Moreover, by the time one of his works is produced, Brown has usually moved about three plays beyond it. “There’s no real connection to it at that point,” he says. “I often can’t even remember what the play was about or who the characters were.”
Brown has been working on plays since 2004, but his involvement in creative writing goes back much further. After earning an MFA in the late 1980s and teaching briefly in Colorado and Iowa, he came to Madison in 1994, landed his communications job with the LTC, and set up his home writing schedule.
For a decade he stuck to fiction — the form in which he’d been trained — eventually publishing a dozen short stories in national journals and completing two novels. But the second novel took five years to finish, and when Brown finally gave it to a playwright friend to critique in the fall of 2004, he was burned out.
“I was thinking, ‘I don’t know if I can do this again,’” he recalls. “And then my friend said the magic words: ‘Write plays, they’re easier.’ A lot of playwrights would be incensed to hear that, but plays are easier in terms of time. Right afterward I started a play, and I haven’t worked on fiction since.”
In works such as “Not the Artist,” “Mostly Sunny Early Then Clouds, Rain,” and “Recovering the Real Me,” Brown has consistently explored deep issues, including the nature of celebrity in our society, aging and death, and the emotional tangle of relationships and family.
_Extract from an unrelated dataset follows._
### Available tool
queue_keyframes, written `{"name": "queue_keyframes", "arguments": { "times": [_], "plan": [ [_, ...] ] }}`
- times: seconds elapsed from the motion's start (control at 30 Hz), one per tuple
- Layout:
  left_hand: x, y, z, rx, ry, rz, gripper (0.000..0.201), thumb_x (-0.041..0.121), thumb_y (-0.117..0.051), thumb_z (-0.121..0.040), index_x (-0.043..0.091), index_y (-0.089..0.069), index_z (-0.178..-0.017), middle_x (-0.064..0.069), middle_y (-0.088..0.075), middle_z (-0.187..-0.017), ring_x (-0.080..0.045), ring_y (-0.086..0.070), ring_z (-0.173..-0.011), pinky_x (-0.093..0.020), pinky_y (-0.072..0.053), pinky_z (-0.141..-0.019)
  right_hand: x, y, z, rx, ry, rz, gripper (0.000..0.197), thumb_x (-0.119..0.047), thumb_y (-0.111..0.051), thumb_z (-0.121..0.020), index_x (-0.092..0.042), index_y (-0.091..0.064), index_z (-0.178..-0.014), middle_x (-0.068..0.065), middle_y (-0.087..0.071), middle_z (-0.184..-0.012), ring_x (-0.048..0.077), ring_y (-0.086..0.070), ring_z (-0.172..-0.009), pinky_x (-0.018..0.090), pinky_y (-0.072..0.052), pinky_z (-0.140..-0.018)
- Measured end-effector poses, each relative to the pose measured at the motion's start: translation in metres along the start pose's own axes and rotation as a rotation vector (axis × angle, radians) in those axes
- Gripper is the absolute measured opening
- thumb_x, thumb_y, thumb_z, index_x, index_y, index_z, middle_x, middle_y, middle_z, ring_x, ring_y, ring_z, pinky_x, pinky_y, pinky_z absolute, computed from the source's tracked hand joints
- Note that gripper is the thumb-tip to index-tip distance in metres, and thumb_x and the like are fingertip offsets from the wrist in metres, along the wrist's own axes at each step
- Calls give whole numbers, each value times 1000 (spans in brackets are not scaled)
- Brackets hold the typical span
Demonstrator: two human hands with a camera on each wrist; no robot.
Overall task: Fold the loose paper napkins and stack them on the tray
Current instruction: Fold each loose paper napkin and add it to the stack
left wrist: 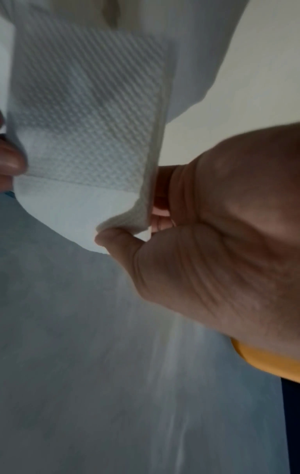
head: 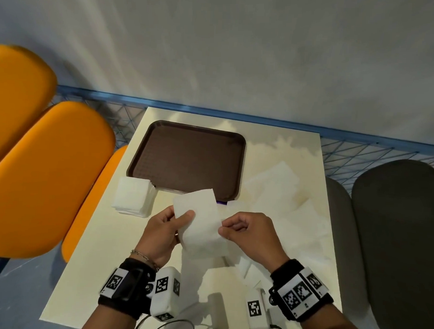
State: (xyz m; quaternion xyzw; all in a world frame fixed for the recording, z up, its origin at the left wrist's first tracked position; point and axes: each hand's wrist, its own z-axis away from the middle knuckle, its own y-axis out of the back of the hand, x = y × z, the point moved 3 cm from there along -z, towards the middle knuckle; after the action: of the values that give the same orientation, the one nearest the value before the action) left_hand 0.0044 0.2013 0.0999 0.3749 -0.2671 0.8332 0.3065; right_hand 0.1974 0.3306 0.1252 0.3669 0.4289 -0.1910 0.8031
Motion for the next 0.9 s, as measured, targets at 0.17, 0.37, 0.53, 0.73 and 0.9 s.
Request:
{"name": "queue_keyframes", "arguments": {
  "times": [0.17, 0.37, 0.53, 0.73, 0.9],
  "plan": [
    [-12, 1, 1, 6, 21, 142, 37, 21, -67, -100, 6, -66, -134, -14, -73, -130, -39, -68, -121, -56, -52, -106, -3, -18, 8, 110, -20, -44, 9, -30, -92, -81, -27, -85, -85, -17, -79, -78, -1, -74, -76, 21, -60, -80],
    [-5, 7, 1, -18, 8, 200, 37, 24, -62, -104, 8, -64, -137, -16, -70, -133, -39, -66, -124, -57, -50, -109, -17, -33, 13, 216, -9, -99, 4, -25, -89, -84, -26, -85, -83, -21, -78, -78, -4, -74, -76, 23, -61, -84],
    [5, 17, -1, -39, -13, 209, 40, 28, -60, -104, 12, -61, -141, -13, -69, -137, -37, -65, -127, -61, -46, -113, -28, -43, 13, 265, 3, -121, 5, -26, -89, -85, -25, -84, -87, -22, -78, -80, -5, -74, -76, 22, -61, -85],
    [17, 22, 6, -83, -54, 194, 45, 27, -67, -93, 13, -64, -136, -13, -72, -132, -37, -66, -124, -57, -48, -111, -55, -46, 7, 238, 69, -219, 39, -38, -91, -82, -35, -75, -117, -20, -79, -101, -2, -74, -93, 13, -58, -84],
    [19, 23, 11, -103, -51, 216, 42, 23, -66, -94, 11, -65, -134, -14, -72, -130, -35, -67, -124, -54, -49, -111, -77, -47, -1, 329, 144, -214, 23, -30, -87, -87, -30, -82, -109, -20, -79, -94, -6, -74, -87, 8, -56, -78]
  ]
}}
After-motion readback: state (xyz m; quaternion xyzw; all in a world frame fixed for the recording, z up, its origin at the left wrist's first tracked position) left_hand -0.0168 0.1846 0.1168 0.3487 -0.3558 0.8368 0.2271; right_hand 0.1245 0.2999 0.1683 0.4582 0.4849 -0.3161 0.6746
Recent works have focused on characters whose lives have ended in some way, forcing them to rethink their direction and start anew. They include an alcoholic ex-baseball player permanently sidelined by an arm injury, and a scholar who has utterly lost her enthusiasm for her subject.
The weighty themes don’t mean his plays are laborious to watch, however. Brown always injects a lot of humor into the grave circumstances he portrays, and his gift for writing funny dialogue and creating memorable characters keeps the action moving, says Talish Barrow, a UW-Madison theater graduate student who has directed two staged readings of Brown’s work.
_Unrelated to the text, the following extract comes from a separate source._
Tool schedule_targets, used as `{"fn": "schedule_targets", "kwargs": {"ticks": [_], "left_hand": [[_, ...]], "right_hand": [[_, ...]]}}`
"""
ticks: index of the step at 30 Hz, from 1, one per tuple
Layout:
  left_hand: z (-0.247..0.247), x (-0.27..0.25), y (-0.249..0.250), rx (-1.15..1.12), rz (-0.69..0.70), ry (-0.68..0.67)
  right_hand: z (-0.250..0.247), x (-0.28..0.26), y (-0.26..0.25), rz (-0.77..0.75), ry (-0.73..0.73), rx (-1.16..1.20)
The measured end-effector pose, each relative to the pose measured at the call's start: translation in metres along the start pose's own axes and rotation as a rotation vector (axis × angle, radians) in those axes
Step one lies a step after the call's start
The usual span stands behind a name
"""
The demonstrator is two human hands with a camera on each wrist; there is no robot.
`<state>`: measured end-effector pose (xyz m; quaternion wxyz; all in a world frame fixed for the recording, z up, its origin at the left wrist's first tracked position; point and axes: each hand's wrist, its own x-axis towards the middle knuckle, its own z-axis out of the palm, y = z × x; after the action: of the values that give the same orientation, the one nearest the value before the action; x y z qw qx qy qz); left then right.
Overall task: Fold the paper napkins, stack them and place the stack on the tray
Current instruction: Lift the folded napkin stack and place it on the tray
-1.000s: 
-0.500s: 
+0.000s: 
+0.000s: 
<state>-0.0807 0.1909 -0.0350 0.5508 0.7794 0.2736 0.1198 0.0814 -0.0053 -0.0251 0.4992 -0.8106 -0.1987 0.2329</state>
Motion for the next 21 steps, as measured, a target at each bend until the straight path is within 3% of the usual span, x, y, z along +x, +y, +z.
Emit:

Brown also knows how to convey his ideas though the interactions of his characters and their relationships, Barrow adds, allowing the audience to catch the deeper meaning without “hitting them over the head.”
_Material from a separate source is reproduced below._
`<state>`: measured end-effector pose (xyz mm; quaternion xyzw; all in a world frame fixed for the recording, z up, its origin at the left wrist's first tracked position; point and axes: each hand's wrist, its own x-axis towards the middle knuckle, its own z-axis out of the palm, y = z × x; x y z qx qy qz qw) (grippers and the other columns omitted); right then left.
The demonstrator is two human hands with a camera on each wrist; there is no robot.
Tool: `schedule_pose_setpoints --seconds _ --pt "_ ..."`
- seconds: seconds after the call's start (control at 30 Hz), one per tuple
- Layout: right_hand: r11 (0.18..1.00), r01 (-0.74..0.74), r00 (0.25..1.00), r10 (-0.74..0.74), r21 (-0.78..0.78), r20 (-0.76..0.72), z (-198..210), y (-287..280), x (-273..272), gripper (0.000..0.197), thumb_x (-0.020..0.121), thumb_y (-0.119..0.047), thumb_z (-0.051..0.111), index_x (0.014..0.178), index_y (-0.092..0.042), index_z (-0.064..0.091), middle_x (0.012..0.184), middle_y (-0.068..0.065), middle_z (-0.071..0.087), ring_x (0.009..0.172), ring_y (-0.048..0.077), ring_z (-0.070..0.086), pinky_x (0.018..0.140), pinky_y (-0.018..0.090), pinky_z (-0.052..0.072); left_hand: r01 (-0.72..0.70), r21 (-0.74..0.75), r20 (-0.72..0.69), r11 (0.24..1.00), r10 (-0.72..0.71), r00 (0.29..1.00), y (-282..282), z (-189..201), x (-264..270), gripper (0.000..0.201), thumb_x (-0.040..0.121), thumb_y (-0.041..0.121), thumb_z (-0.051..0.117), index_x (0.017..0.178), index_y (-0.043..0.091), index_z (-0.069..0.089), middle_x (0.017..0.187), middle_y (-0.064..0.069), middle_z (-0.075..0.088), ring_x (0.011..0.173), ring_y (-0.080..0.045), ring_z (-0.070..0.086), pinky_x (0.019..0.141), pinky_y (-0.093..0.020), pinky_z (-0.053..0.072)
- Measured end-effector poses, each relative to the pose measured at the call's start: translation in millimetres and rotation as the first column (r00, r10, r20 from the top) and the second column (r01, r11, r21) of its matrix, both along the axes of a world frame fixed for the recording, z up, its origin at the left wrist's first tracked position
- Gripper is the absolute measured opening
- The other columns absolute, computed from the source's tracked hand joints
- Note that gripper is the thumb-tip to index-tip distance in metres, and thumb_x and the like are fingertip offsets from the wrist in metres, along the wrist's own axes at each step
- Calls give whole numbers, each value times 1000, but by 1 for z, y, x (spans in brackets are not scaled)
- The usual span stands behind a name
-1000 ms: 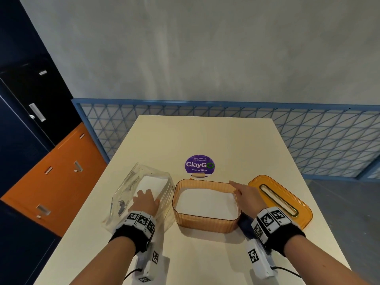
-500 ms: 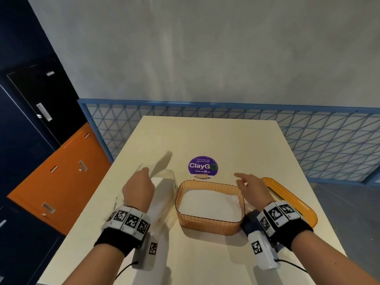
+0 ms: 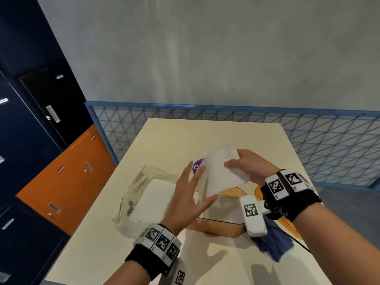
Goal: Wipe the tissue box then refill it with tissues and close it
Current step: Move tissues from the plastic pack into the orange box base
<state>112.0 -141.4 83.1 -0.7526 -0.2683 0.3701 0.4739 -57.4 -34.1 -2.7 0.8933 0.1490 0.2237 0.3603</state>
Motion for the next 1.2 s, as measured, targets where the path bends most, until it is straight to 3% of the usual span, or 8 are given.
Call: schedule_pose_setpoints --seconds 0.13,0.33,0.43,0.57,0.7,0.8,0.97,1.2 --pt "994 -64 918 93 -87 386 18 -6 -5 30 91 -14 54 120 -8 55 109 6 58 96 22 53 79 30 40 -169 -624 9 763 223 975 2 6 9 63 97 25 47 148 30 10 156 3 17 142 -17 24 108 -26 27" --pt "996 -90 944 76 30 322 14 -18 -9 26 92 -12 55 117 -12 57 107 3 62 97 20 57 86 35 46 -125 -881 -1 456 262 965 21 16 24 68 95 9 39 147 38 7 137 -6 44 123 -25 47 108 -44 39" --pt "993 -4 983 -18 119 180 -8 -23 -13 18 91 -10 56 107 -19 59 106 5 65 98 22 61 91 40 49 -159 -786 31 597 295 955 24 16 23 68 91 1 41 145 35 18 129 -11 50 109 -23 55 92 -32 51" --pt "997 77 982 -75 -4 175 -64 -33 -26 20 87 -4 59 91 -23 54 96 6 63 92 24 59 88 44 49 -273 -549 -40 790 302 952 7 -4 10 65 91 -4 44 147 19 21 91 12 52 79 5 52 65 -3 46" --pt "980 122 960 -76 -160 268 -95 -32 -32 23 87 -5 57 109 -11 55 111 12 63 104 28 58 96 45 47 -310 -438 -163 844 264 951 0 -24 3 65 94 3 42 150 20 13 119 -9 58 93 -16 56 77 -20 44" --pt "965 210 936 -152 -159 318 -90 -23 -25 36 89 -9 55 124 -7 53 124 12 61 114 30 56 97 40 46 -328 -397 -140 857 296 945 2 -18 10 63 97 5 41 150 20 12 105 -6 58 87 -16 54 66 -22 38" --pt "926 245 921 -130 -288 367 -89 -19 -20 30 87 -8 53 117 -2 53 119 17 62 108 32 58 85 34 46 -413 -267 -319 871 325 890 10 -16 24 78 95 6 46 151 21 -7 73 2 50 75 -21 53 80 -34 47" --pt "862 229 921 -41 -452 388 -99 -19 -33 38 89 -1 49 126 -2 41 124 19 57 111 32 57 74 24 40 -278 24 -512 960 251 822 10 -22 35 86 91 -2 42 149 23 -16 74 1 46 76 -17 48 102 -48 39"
“That’s very hard to do,” says the director, who hopes to continue collaborating with Brown after he finishes his MFA this semester. “It takes a skilled hand to get at some larger ideas while still making an interesting story where you care about the characters.”
So as this kind of recognition for his talent grows, is he ever tempted to give up his day job? Not in the slightest, says Brown. The intellectual satisfaction that comes from being immersed in social science at the university seems somehow to fuel his passion and energy for working on things “close to his heart” at home. He also finds endless fodder for his characters and plots in the situations he observes during normal, daily life.
But most of all, working a regular job protects him from his own nature, which he says is “basically lazy.”
“If I were home all day working, I don’t think I would get that much more done. I think I would probably just fritter away my time and start developing neuroses,” he says with a laugh.
All joking aside, his words are a good reminder to anyone with similar creative ambitions about how precious time is — and how easy it is to waste with thoughts of “some day, some day.”
“As the Creedance Clearwater Revival song goes ‘someday never comes,’” says Brown. “I think if you want to do creative stuff you have to do it every day, establish a schedule. And treat it like a job.”